You can also perform debugging without a target board connected to the debug host by building the SDx project for emulation. During emulation, you can control and observe the software and data just as before through the debug perspective view, but you can also view the hardware accelerated functions through a Vivado® simulator waveform viewer. You can observe accelerator signaling for conditions such as accelerator start and accelerator done, and you can monitor data buses for inputs and outputs.
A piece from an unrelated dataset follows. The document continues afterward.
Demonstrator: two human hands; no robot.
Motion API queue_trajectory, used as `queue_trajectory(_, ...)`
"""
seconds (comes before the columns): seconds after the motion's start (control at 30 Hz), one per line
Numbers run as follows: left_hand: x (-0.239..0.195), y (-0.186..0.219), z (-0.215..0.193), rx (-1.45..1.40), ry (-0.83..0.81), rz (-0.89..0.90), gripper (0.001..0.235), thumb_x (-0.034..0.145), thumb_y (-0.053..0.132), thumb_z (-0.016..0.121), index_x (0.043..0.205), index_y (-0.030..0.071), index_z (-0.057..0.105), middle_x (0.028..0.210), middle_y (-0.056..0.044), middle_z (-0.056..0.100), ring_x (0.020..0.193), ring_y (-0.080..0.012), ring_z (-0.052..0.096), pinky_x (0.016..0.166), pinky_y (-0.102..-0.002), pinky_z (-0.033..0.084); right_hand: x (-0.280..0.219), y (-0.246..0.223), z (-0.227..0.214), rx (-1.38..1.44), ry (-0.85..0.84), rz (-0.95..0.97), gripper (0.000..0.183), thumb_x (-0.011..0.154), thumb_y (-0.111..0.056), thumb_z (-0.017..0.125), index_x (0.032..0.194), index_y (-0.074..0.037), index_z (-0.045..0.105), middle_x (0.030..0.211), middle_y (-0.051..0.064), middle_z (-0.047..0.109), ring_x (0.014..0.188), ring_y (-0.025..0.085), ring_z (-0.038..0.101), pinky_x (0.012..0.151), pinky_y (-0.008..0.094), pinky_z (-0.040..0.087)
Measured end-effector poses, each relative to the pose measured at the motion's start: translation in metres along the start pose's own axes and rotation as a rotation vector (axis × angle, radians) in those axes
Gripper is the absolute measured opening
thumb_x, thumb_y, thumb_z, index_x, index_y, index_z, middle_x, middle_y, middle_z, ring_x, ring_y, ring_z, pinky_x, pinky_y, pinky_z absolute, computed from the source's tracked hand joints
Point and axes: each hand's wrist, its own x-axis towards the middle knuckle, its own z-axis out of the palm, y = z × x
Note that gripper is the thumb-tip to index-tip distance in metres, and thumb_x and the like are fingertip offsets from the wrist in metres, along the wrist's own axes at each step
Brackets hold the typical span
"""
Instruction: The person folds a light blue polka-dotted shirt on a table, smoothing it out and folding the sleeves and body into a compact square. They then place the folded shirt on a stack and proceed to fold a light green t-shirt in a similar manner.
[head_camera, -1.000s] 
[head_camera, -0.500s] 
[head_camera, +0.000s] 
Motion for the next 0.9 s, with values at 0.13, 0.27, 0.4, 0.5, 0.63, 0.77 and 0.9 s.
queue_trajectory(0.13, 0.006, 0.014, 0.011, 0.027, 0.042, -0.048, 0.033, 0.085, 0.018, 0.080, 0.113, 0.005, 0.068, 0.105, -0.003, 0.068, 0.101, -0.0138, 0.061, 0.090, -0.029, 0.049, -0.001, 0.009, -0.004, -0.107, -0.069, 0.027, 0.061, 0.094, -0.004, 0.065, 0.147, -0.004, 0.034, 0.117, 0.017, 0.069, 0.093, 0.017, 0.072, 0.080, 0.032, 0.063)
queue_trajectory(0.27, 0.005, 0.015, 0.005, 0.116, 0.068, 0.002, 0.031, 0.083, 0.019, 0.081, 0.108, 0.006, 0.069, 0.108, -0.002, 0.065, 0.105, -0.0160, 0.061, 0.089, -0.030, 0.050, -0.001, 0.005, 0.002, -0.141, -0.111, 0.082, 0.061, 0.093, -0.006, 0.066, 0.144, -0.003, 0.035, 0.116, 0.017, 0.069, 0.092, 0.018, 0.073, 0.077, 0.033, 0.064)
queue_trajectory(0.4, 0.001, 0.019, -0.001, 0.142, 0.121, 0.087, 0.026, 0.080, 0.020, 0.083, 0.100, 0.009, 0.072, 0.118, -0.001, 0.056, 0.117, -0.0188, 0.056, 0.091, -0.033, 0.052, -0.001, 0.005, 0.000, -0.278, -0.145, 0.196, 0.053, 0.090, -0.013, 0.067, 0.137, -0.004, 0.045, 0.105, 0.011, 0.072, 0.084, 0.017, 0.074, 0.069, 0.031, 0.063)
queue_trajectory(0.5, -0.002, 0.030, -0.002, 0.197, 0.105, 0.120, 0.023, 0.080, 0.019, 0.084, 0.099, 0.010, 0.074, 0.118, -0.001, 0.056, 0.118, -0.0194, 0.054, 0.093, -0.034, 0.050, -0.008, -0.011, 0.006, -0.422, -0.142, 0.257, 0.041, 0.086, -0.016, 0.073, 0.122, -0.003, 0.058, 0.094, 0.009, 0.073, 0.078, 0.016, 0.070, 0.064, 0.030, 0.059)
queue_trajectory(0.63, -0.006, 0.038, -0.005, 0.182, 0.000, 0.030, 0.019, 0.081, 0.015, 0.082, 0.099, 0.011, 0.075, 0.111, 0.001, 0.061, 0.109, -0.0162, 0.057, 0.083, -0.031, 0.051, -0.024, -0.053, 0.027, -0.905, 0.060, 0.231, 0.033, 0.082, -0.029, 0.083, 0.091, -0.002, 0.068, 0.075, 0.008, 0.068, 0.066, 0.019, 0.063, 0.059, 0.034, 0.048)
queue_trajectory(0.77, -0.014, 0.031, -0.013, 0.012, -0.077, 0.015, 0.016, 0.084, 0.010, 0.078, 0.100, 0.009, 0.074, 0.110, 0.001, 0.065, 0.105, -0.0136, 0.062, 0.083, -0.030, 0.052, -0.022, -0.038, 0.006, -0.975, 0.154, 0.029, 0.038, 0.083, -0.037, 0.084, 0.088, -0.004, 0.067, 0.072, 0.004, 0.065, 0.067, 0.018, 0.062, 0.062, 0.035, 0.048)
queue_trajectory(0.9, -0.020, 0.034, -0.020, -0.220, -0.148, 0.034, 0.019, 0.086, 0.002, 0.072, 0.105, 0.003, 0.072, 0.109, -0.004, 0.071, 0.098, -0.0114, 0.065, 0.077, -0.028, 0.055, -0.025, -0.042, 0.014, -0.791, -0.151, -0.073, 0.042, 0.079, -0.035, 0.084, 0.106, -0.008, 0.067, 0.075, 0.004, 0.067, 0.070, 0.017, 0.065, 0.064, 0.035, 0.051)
Building a project for emulation also avoids a possibly long Vivado implementation step to generate an FPGA bitstream.
See the SDSoC Environment Debugging Guide for information on using the interactive debuggers in the SDx IDE.
Debugging System Hangs and Runtime Errors
Programs compiled using sds++
can be debugged
using the standard debuggers supplied with the SDx environment or Vivado.
Typical runtime errors are incorrect results, premature program exits, and
program hangs. The first two kinds of error are familiar to C/C++ programmers,
and can be debugged by stepping through the code using a debugger.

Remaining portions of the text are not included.